• TASK TO COMPLETE
Please restate word for word the lines from the top of the entries through the line that contains "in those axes", and do not include any pictures.

***** INPUT FOR THIS TASK *****

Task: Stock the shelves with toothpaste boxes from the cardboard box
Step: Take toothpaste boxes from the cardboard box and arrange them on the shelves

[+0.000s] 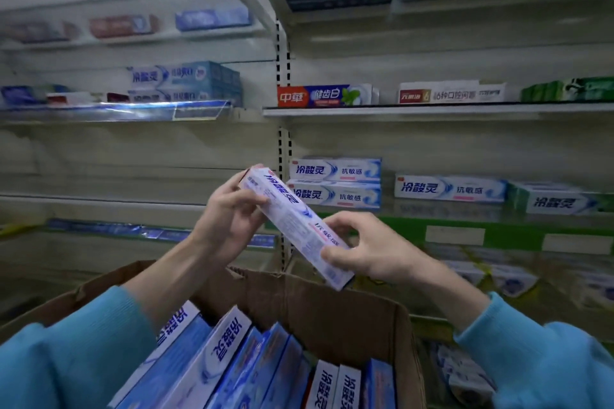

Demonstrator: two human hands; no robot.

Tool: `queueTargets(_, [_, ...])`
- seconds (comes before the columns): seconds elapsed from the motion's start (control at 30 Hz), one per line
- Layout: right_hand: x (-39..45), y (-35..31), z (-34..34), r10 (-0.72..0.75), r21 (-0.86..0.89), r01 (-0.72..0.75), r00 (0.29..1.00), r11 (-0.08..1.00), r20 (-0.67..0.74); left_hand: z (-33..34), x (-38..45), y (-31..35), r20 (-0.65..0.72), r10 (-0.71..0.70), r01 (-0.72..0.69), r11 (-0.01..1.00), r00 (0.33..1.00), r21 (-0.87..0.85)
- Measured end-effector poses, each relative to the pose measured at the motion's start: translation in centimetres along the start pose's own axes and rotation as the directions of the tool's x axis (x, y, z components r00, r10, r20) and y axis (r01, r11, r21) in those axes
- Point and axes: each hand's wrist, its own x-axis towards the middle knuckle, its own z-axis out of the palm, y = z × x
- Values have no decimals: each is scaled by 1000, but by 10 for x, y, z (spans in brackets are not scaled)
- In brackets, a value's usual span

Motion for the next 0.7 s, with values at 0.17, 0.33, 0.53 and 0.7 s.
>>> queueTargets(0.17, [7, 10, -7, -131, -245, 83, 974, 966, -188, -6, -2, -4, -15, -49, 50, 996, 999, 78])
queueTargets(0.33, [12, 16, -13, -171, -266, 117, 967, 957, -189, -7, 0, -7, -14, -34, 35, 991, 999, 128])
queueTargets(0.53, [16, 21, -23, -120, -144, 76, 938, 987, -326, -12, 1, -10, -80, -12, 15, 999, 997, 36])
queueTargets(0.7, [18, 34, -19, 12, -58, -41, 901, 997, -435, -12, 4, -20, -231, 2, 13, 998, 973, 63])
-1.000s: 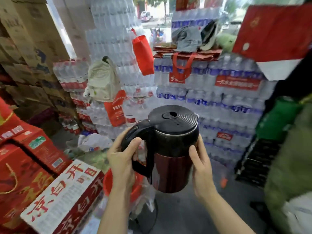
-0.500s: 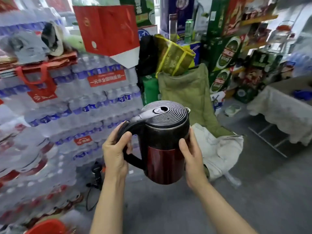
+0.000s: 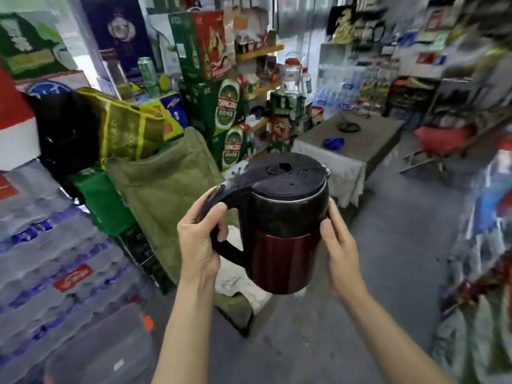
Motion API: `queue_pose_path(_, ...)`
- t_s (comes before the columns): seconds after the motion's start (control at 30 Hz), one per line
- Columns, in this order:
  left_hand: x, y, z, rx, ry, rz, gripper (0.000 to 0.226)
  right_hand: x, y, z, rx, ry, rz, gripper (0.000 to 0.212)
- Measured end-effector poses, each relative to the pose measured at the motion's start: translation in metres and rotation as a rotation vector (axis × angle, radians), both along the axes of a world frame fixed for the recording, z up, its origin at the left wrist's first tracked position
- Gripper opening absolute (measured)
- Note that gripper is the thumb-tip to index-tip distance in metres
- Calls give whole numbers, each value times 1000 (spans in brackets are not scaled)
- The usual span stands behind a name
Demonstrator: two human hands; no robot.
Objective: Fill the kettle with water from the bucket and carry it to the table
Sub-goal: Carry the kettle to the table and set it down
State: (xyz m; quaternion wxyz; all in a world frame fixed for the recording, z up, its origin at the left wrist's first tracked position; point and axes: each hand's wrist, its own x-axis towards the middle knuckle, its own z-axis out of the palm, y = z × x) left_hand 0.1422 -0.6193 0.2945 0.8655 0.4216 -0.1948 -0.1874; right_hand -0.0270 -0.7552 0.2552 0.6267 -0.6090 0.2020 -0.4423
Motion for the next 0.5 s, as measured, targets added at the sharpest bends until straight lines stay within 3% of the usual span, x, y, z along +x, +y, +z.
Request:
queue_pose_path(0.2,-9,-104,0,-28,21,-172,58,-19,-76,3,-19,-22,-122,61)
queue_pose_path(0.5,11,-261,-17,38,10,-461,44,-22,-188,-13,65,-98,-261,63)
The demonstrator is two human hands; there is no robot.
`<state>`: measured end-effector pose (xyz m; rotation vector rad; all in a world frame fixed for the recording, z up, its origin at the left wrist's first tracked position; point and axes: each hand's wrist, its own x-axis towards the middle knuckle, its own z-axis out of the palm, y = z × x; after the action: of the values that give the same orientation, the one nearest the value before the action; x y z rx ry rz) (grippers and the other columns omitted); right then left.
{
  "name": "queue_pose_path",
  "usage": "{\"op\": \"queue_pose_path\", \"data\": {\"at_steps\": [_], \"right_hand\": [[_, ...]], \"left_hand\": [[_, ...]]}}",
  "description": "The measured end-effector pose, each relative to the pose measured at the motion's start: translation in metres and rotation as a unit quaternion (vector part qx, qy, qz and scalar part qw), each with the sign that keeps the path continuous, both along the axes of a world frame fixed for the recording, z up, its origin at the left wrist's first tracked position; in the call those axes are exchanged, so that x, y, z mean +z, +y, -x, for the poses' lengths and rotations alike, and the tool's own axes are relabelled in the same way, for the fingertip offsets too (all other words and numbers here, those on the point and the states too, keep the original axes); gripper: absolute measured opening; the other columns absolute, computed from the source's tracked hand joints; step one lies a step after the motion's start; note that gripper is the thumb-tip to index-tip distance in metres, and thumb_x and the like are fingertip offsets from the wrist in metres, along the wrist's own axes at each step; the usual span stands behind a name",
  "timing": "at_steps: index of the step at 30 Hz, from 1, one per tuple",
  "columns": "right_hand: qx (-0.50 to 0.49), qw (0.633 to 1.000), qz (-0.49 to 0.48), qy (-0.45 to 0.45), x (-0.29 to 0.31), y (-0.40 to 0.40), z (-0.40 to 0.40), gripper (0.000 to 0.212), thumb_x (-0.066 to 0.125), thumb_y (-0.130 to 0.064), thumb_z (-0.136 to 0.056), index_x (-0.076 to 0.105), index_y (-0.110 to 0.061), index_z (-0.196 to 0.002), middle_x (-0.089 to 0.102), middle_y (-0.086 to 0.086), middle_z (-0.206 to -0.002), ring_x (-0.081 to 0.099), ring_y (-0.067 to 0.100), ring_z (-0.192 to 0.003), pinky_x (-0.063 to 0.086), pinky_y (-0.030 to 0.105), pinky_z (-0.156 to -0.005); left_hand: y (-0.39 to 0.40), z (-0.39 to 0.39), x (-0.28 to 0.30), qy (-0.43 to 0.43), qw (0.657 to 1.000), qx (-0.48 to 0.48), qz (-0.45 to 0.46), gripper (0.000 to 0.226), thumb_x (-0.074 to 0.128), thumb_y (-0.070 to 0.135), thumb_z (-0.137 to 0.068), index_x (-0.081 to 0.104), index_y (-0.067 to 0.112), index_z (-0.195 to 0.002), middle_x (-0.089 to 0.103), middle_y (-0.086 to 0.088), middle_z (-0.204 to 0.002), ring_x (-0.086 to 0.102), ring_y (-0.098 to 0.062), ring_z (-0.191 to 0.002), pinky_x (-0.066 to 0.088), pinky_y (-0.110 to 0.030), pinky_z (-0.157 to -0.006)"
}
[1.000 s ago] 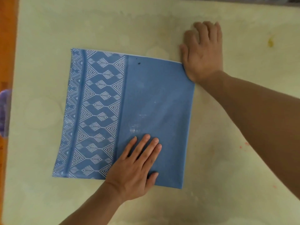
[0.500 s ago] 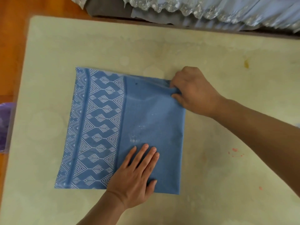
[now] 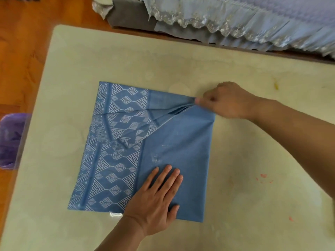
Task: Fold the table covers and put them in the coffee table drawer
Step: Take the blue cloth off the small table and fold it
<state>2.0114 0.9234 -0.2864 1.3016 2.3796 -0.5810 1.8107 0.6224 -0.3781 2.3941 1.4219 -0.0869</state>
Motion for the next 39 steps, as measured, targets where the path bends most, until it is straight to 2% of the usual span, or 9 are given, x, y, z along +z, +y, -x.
{"op": "queue_pose_path", "data": {"at_steps": [4,10,13,16,19,22,26,31,39], "right_hand": [[-0.1,0.995,0.001,-0.015,-0.009,0.014,0.006,0.03,0.041,-0.037,-0.104,0.062,-0.017,-0.1,0.065,0.007,-0.101,0.057,0.026,-0.088,0.043,0.035,-0.073],[-0.141,0.987,0.062,-0.049,-0.01,0.014,0.03,0.031,0.044,-0.038,-0.105,0.058,-0.011,-0.112,0.062,0.008,-0.114,0.053,0.025,-0.094,0.042,0.033,-0.078],[-0.139,0.982,0.126,0.014,0.005,0.0,0.019,0.044,0.043,-0.059,-0.1,0.062,-0.019,-0.099,0.062,-0.005,-0.095,0.057,0.021,-0.091,0.042,0.031,-0.076],[-0.015,0.996,0.004,0.083,0.005,-0.031,0.001,0.011,0.059,-0.031,-0.086,0.059,-0.021,-0.082,0.059,-0.003,-0.075,0.062,0.032,-0.076,0.037,0.029,-0.067],[0.069,0.987,-0.129,0.068,-0.01,-0.075,-0.007,0.019,0.051,-0.008,-0.078,0.067,-0.013,-0.088,0.062,0.009,-0.084,0.057,0.035,-0.08,0.047,0.04,-0.078],[0.103,0.976,-0.186,0.037,-0.023,-0.104,-0.006,0.022,0.047,-0.002,-0.086,0.065,-0.009,-0.096,0.061,0.011,-0.099,0.054,0.036,-0.096,0.042,0.044,-0.094],[0.038,0.979,-0.187,0.065,-0.028,-0.103,-0.004,0.031,0.042,-0.003,-0.084,0.067,-0.005,-0.102,0.063,0.014,-0.101,0.055,0.038,-0.093,0.046,0.045,-0.09],[-0.194,0.963,-0.13,0.138,-0.006,-0.09,-0.007,0.047,0.043,0.001,-0.079,0.057,-0.008,-0.123,0.067,0.015,-0.097,0.06,0.037,-0.083,0.047,0.035,-0.068],[-0.345,0.92,-0.036,0.18,0.0,-0.067,0.004,0.024,0.042,-0.006,-0.091,0.059,-0.018,-0.103,0.07,0.007,-0.098,0.062,0.027,-0.082,0.052,0.038,-0.072]], "left_hand": [[0.0,-0.001,0.002,0.001,1.0,-0.002,0.005,0.08,0.052,0.052,-0.092,0.034,0.01,-0.157,0.025,-0.009,-0.166,0.02,-0.03,-0.154,0.017,-0.051,-0.122],[0.003,-0.001,0.008,-0.007,0.999,0.003,0.043,0.079,0.051,0.052,-0.093,0.031,0.011,-0.158,0.022,-0.007,-0.167,0.017,-0.028,-0.155,0.015,-0.05,-0.122],[0.01,0.004,0.025,-0.046,0.991,0.002,0.122,0.079,0.049,0.053,-0.089,0.034,0.016,-0.157,0.019,-0.001,-0.168,0.009,-0.022,-0.157,0.01,-0.046,-0.122],[0.045,0.019,0.045,-0.192,0.959,0.094,0.184,0.06,0.054,0.044,-0.09,0.045,0.028,-0.147,0.031,0.007,-0.162,0.024,-0.012,-0.151,0.027,-0.044,-0.12],[0.104,0.037,0.057,-0.147,0.98,0.134,-0.023,0.071,0.077,0.026,-0.082,0.046,0.02,-0.145,0.044,-0.015,-0.149,0.048,-0.035,-0.134,0.048,-0.052,-0.104],[0.166,0.05,0.063,0.005,0.993,0.071,-0.09,0.097,0.082,0.039,-0.076,0.033,0.018,-0.157,0.027,-0.022,-0.161,0.025,-0.045,-0.148,0.024,-0.056,-0.119],[0.212,0.051,0.049,0.112,0.991,-0.059,-0.04,0.084,0.068,0.05,-0.084,0.032,0.022,-0.155,0.0,-0.019,-0.168,0.0,-0.044,-0.154,0.004,-0.059,-0.124],[0.225,0.034,0.055,0.098,0.986,-0.09,-0.099,0.056,0.062,0.039,-0.077,0.053,0.012,-0.126,0.053,-0.018,-0.126,0.048,-0.039,-0.122,0.024,-0.056,-0.118],[0.18,0.019,0.059,0.025,0.981,-0.059,-0.184,0.035,0.051,-0.001,-0.083,0.058,0.008,-0.116,0.054,-0.009,-0.098,0.051,-0.029,-0.087,0.043,-0.04,-0.074]]}}
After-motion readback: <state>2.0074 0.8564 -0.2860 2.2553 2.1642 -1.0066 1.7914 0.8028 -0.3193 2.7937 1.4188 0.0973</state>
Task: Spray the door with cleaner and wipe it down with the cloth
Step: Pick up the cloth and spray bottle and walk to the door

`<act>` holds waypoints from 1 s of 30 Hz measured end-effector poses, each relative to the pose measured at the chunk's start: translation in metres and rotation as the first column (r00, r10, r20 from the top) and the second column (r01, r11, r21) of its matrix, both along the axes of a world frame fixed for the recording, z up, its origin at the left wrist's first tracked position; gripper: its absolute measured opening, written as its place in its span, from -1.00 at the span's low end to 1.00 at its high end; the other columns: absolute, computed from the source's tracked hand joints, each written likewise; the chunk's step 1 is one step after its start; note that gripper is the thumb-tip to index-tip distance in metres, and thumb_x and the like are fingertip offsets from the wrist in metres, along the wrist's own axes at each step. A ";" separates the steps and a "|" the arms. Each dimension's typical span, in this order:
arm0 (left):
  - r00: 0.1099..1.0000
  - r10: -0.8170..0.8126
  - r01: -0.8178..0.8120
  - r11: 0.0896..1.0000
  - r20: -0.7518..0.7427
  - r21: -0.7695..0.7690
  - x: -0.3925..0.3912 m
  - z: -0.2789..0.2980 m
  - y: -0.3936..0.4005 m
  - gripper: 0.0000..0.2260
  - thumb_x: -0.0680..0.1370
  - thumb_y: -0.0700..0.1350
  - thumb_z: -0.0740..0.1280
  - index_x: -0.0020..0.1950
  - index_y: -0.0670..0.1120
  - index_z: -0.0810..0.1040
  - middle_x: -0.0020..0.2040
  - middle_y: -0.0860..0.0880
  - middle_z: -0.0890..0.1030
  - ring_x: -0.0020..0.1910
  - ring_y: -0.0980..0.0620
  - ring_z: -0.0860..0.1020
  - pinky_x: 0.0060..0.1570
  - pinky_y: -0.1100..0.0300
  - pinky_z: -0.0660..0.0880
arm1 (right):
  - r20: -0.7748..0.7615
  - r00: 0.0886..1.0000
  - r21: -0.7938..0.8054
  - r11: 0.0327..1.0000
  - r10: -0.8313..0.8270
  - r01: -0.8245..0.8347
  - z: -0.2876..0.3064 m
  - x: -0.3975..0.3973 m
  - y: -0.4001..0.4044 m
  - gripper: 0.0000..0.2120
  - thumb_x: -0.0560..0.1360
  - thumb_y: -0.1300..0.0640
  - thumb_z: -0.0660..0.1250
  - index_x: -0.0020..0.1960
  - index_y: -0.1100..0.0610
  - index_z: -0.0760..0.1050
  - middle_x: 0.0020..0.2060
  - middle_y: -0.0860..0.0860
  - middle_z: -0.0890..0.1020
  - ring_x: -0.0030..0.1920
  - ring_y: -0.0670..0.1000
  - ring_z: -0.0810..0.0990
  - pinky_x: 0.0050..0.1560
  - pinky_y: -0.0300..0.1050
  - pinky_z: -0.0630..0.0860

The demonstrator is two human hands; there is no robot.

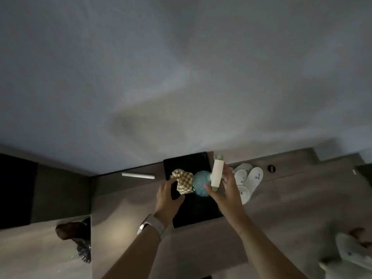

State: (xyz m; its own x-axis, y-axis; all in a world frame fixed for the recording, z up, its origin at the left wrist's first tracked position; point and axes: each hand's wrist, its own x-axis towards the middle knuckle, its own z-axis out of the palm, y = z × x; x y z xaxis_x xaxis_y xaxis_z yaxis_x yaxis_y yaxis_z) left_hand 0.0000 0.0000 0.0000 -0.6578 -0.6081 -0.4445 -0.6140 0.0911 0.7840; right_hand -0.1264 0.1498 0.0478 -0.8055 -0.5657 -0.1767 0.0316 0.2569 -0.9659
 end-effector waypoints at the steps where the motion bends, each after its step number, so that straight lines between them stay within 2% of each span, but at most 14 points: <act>1: 0.999 -0.051 0.051 0.994 -0.001 -0.095 -0.010 -0.007 -0.002 -0.41 0.43 -0.23 0.49 0.42 -0.10 0.39 0.37 -0.13 0.38 0.36 -0.12 0.35 0.33 0.07 0.28 | -0.021 1.000 0.006 1.000 -0.006 0.006 -0.004 -0.005 -0.005 -0.25 0.44 -0.02 0.51 0.52 0.00 0.22 0.32 -0.11 0.48 0.36 -0.04 0.47 0.27 -0.10 0.50; 2: 0.993 -0.111 0.116 0.977 0.039 -0.176 -0.019 -0.011 -0.003 -0.35 0.42 -0.18 0.51 0.47 -0.09 0.34 0.42 -0.13 0.34 0.40 -0.13 0.30 0.33 0.07 0.24 | -0.040 0.999 0.035 0.999 -0.006 0.007 -0.004 -0.008 -0.009 -0.25 0.44 0.01 0.52 0.51 -0.04 0.22 0.30 -0.17 0.49 0.35 -0.08 0.47 0.28 -0.13 0.49; 4: 0.975 -0.149 0.180 0.964 0.166 -0.196 -0.034 -0.015 -0.007 -0.27 0.43 -0.07 0.50 0.53 0.01 0.25 0.49 -0.05 0.25 0.44 -0.11 0.23 0.33 0.02 0.26 | -0.073 0.997 0.045 0.999 0.003 0.001 -0.006 -0.014 -0.018 -0.24 0.43 0.05 0.51 0.52 -0.02 0.20 0.33 -0.23 0.46 0.37 -0.17 0.43 0.30 -0.26 0.44; 6: 0.947 -0.161 0.219 0.957 0.277 -0.192 -0.040 -0.027 -0.010 -0.34 0.47 0.01 0.46 0.51 0.03 0.27 0.47 0.00 0.27 0.43 -0.09 0.24 0.31 0.01 0.32 | -0.163 0.987 0.053 0.999 -0.002 0.011 -0.011 -0.017 -0.022 -0.24 0.44 0.03 0.50 0.52 0.04 0.19 0.39 -0.20 0.41 0.39 -0.18 0.40 0.31 -0.31 0.40; 8: 0.920 -0.189 0.271 0.940 0.344 -0.209 -0.039 -0.032 -0.013 -0.48 0.50 0.05 0.41 0.41 -0.04 0.39 0.37 -0.03 0.37 0.37 -0.09 0.30 0.25 0.06 0.35 | -0.210 0.977 0.058 0.998 0.029 -0.017 -0.012 -0.019 -0.027 -0.27 0.47 -0.05 0.46 0.51 -0.06 0.16 0.38 -0.23 0.40 0.37 -0.09 0.45 0.31 -0.22 0.45; 11: 0.961 -0.102 0.156 0.967 0.258 -0.199 -0.034 -0.036 -0.016 -0.66 0.50 -0.02 0.43 0.18 -0.19 0.56 0.21 -0.12 0.48 0.25 -0.15 0.40 0.18 0.13 0.34 | -0.225 0.974 0.062 0.998 0.025 -0.012 -0.012 -0.020 -0.034 -0.36 0.51 -0.08 0.37 0.48 -0.26 0.11 0.26 -0.15 0.51 0.16 -0.04 0.60 0.12 -0.19 0.58; 14: 0.986 0.083 -0.066 0.991 0.146 -0.118 -0.024 -0.016 -0.015 -0.64 0.39 0.01 0.49 0.03 -0.23 0.63 0.17 -0.12 0.51 0.19 -0.15 0.47 0.21 0.03 0.42 | -0.231 0.973 0.076 0.997 0.019 -0.001 -0.009 -0.017 -0.034 -0.52 0.54 -0.11 0.33 0.39 -0.09 0.26 -0.04 -0.05 0.59 0.00 -0.01 0.62 0.08 -0.13 0.60; 17: 0.952 0.306 -0.303 0.941 0.001 0.147 -0.008 0.029 -0.009 -0.56 0.29 0.11 0.42 0.09 -0.08 0.65 0.10 -0.03 0.62 0.09 -0.05 0.60 0.07 0.06 0.56 | -0.170 0.984 0.079 0.995 -0.047 0.061 0.000 -0.013 -0.027 -0.49 0.51 -0.15 0.32 0.25 0.23 0.40 -0.17 -0.10 0.58 -0.09 -0.06 0.62 0.04 -0.02 0.60; 19: 0.895 0.445 -0.397 0.830 -0.038 0.392 0.004 0.057 -0.002 -0.69 0.42 -0.06 0.44 0.14 -0.06 0.62 0.02 -0.07 0.68 0.04 -0.07 0.64 -0.07 0.15 0.57 | -0.162 0.983 0.085 0.991 -0.085 0.100 0.013 -0.005 -0.018 -0.49 0.49 -0.17 0.31 0.20 0.22 0.45 -0.15 -0.14 0.60 -0.08 -0.08 0.62 0.05 -0.02 0.61; 21: 0.868 0.492 -0.392 0.762 -0.067 0.516 0.017 0.086 0.006 -0.79 0.55 -0.20 0.36 0.18 -0.09 0.60 0.03 -0.10 0.69 0.02 -0.05 0.64 -0.12 0.19 0.57 | -0.175 0.978 0.092 0.987 -0.111 0.129 0.028 0.006 -0.004 -0.50 0.48 -0.18 0.31 0.24 0.15 0.46 -0.02 -0.17 0.60 0.03 -0.10 0.61 0.14 -0.09 0.58; 25: 0.833 0.552 -0.434 0.705 -0.049 0.561 0.046 0.130 0.029 -0.72 0.55 -0.19 0.37 0.24 -0.10 0.48 0.13 -0.16 0.62 0.06 -0.09 0.62 -0.10 0.11 0.55 | -0.186 0.949 0.075 0.960 -0.253 0.271 0.070 0.037 0.036 -0.51 0.46 -0.10 0.31 0.37 -0.16 0.31 0.18 0.05 0.51 0.19 0.07 0.54 0.21 -0.04 0.55; 27: 0.824 0.563 -0.446 0.715 -0.065 0.538 0.063 0.150 0.041 -0.65 0.53 -0.22 0.39 0.27 -0.08 0.40 0.14 -0.17 0.59 0.05 -0.09 0.60 -0.09 0.11 0.53 | -0.187 0.941 0.084 0.950 -0.282 0.301 0.090 0.055 0.061 -0.48 0.49 -0.02 0.34 0.40 -0.12 0.28 0.30 0.07 0.45 0.31 0.08 0.48 0.30 -0.02 0.50; 28: 0.830 0.553 -0.435 0.728 -0.078 0.529 0.071 0.161 0.047 -0.62 0.53 -0.22 0.38 0.30 -0.03 0.38 0.12 -0.15 0.58 0.05 -0.10 0.59 -0.10 0.10 0.53 | -0.143 0.941 0.097 0.942 -0.305 0.320 0.101 0.065 0.072 -0.49 0.50 0.01 0.37 0.40 -0.08 0.30 0.30 0.05 0.48 0.32 0.06 0.49 0.32 0.02 0.48; 30: 0.855 0.507 -0.387 0.764 -0.108 0.517 0.086 0.180 0.058 -0.61 0.53 -0.20 0.38 0.31 0.02 0.39 0.11 -0.11 0.59 0.06 -0.12 0.59 -0.12 0.09 0.54 | -0.072 0.931 0.104 0.926 -0.358 0.364 0.124 0.083 0.093 -0.56 0.52 0.17 0.41 0.30 -0.11 0.33 0.15 0.00 0.56 0.19 -0.08 0.57 0.25 0.05 0.52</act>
State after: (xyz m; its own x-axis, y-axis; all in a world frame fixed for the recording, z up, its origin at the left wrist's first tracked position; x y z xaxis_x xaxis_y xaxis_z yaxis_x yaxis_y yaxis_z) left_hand 0.0860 0.0584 0.1802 -0.4803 -0.6197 -0.6207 -0.2907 -0.5552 0.7793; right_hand -0.0432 0.2429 0.1715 -0.9609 -0.2133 -0.1766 0.0948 0.3455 -0.9336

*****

• TASK RESPONSE
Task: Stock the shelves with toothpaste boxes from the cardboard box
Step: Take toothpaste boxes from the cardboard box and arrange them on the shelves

[+0.000s] 

Demonstrator: two human hands; no robot.

Tool: `queueTargets(_, [_, ...])`
- seconds (comes before the columns): seconds elapsed from the motion's start (control at 30 Hz), one per line
- Layout: right_hand: x (-39..45), y (-35..31), z (-34..34), r10 (-0.72..0.75), r21 (-0.86..0.89), r01 (-0.72..0.75), r00 (0.29..1.00), r11 (-0.08..1.00), r20 (-0.67..0.74); left_hand: z (-33..34), x (-38..45), y (-31..35), r20 (-0.65..0.72), r10 (-0.71..0.70), r01 (-0.72..0.69), r11 (-0.01..1.00), r00 (0.33..1.00), r21 (-0.87..0.85)
- Measured end-effector poses, each relative to the pose measured at the motion's start: translation in centimetres along the start pose's own axes and rotation as the directions of the tool's x axis (x, y, z components r00, r10, r20) and y axis (r01, r11, r21) in those axes

The answer has been supplied in full.